**Exercise objective:** Starting at the line that contains "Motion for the", repeat each line exactly through the last line of the listing, and repeat nothing else.

**Dataset section:**
================================

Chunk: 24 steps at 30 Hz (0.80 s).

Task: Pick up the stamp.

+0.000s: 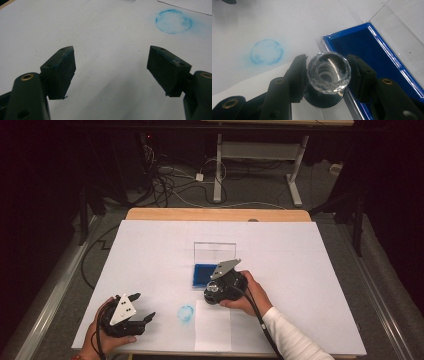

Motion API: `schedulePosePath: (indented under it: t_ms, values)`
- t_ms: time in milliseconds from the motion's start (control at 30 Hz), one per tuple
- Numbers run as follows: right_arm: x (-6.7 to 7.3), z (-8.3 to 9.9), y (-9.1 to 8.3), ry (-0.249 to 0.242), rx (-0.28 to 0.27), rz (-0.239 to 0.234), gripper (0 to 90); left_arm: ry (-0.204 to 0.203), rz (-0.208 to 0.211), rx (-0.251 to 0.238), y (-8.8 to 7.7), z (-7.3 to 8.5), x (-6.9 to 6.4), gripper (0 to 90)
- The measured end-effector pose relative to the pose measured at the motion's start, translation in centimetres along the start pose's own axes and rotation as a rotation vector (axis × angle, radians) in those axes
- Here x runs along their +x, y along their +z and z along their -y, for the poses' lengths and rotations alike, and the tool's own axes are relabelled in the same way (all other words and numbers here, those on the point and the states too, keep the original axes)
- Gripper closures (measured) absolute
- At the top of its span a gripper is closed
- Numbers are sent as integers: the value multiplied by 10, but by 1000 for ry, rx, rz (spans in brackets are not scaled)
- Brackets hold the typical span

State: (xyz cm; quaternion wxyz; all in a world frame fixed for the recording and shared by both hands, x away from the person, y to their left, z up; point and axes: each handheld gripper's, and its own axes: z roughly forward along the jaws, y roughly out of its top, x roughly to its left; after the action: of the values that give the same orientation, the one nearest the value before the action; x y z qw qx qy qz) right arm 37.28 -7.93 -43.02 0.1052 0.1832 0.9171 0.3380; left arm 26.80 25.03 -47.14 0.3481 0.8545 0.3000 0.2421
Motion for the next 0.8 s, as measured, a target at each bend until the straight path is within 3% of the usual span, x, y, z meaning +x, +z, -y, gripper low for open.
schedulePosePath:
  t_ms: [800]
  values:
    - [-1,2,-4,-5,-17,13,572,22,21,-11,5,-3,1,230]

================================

**Exercise result:**
Motion for the next 0.8 s, as measured, a target at each bend until the straight path is within 3% of the usual span, x, y, z meaning +x, +z, -y, gripper low for open.
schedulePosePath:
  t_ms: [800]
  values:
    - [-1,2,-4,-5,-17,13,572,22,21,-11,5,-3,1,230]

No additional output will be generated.